The WS2400 is a 8x8 special heavy-duty truck developed and built by Wanshan Special Vehicle and used by the People's Liberation Army of the People's Republic of China as a transporter erector launcher (TEL) platform and is a reverse engineered version of the MAZ-543 missile Transporter erector launcher.

Description
A TEL that is widely used by the PLA due to the sheer numbers of Chinese SRBM assets. The WS2400 is one of the principal mobile workhorse/platforms in mounting and firing China's short-range ballistic missiles.

Wanshan Special Vehicle (湖北三江航天万山特种车辆有限公司) is a wholly owned subsidiary of China Aerospace Sanjiang Space Co.
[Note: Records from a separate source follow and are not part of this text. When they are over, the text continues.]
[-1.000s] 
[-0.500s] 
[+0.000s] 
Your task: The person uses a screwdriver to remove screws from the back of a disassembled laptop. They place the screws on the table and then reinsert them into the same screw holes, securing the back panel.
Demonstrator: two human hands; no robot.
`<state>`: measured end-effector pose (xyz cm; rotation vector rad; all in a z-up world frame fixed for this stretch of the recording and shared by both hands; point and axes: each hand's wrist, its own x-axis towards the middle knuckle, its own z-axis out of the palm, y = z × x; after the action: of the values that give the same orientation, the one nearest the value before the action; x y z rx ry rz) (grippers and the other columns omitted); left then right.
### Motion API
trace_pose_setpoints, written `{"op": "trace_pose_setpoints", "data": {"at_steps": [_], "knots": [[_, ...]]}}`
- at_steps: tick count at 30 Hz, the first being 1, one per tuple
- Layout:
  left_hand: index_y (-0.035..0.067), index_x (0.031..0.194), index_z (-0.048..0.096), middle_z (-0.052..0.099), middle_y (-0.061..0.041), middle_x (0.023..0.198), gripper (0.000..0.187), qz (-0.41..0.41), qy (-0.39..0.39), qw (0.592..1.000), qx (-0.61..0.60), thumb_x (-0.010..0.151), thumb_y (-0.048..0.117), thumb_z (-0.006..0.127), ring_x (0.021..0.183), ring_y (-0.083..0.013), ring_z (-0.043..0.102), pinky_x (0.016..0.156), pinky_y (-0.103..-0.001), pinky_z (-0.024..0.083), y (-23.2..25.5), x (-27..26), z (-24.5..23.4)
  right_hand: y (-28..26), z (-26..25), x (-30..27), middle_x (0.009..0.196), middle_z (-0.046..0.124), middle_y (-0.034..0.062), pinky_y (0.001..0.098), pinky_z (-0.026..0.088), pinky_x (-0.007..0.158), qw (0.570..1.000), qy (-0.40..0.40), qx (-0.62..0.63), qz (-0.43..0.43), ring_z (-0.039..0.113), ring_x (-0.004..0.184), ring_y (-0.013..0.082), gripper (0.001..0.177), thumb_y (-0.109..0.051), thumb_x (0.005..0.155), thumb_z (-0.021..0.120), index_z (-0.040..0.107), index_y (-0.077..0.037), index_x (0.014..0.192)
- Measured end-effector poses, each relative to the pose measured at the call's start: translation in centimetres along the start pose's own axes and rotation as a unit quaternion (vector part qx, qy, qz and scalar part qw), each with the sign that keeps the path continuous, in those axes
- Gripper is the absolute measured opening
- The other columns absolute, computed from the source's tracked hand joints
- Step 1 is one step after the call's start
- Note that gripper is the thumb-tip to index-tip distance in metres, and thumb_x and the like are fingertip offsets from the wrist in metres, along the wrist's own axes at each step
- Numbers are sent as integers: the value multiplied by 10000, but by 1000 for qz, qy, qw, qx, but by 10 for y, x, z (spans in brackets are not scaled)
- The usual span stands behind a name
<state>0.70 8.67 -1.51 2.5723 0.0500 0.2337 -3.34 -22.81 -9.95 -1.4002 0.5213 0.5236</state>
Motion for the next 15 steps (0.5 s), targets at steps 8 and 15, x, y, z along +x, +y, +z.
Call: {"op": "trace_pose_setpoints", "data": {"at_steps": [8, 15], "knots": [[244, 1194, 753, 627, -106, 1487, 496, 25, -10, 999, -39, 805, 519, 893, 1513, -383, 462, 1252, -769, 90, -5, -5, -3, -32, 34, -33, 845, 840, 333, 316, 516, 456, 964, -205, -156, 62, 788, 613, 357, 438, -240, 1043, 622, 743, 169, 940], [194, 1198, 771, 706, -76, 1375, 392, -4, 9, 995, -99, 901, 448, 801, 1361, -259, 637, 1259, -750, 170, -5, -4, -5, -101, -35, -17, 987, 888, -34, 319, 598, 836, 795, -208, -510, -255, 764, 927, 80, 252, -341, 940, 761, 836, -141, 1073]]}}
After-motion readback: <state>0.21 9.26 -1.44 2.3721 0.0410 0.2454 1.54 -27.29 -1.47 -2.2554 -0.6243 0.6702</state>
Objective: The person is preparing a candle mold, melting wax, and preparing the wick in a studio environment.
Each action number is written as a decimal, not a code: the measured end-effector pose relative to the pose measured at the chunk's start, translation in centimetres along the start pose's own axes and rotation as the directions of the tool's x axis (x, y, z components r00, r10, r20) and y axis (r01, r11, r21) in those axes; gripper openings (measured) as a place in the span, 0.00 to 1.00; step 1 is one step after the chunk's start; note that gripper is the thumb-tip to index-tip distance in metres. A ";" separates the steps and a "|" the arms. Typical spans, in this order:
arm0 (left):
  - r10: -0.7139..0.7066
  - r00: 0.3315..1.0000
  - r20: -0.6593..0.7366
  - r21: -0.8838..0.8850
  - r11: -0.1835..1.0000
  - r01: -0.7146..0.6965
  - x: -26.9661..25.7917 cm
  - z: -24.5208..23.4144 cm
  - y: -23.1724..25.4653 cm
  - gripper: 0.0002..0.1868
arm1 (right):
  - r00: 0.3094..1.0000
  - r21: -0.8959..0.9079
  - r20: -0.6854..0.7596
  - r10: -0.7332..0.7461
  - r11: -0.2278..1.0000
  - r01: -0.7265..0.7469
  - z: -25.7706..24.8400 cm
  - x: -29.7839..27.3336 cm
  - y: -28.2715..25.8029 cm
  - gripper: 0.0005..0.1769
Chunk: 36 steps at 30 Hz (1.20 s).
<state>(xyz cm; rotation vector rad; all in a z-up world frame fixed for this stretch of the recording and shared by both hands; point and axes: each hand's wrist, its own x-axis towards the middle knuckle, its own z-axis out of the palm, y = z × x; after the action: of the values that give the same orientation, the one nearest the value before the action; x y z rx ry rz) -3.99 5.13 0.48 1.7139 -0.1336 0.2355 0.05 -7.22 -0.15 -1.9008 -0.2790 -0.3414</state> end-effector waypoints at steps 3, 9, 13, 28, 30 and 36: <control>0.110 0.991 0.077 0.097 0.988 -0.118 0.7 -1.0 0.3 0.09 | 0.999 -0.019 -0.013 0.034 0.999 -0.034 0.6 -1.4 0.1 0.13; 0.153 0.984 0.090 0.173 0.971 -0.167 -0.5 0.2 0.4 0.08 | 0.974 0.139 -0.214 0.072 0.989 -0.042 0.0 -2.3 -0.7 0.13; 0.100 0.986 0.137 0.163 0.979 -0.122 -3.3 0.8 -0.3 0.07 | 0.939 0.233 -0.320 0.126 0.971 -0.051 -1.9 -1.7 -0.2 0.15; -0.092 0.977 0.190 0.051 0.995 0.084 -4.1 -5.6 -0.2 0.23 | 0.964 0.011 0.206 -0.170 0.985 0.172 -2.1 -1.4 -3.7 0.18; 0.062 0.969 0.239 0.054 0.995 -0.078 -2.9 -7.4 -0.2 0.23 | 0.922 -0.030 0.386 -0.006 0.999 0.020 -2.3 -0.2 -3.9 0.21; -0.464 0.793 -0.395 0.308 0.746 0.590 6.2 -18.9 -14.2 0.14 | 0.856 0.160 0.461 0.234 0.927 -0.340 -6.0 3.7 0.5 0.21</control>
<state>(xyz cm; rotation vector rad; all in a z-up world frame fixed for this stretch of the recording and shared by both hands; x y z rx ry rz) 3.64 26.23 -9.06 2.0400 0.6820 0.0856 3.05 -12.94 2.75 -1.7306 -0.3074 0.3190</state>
Ltd (中国航天三江集团)], which is in turn a subsidiary of  China Aerospace Science and Industry Corporation (CASIC)]. The advantage of the WS2400 compared to the MAZ is that it utilizes a German diesel engine, transmission and hydraulics manufactured by Wanshan in China, built using technologies transferred from ZF Friedrichshafen and Allison Transmission.

The WS2400 has a maximum payload capacity of 22 tons, as such, it is used as the base for a number of conventional and ballistic missile systems the DF-11 SRBM and A-100 MRL platforms.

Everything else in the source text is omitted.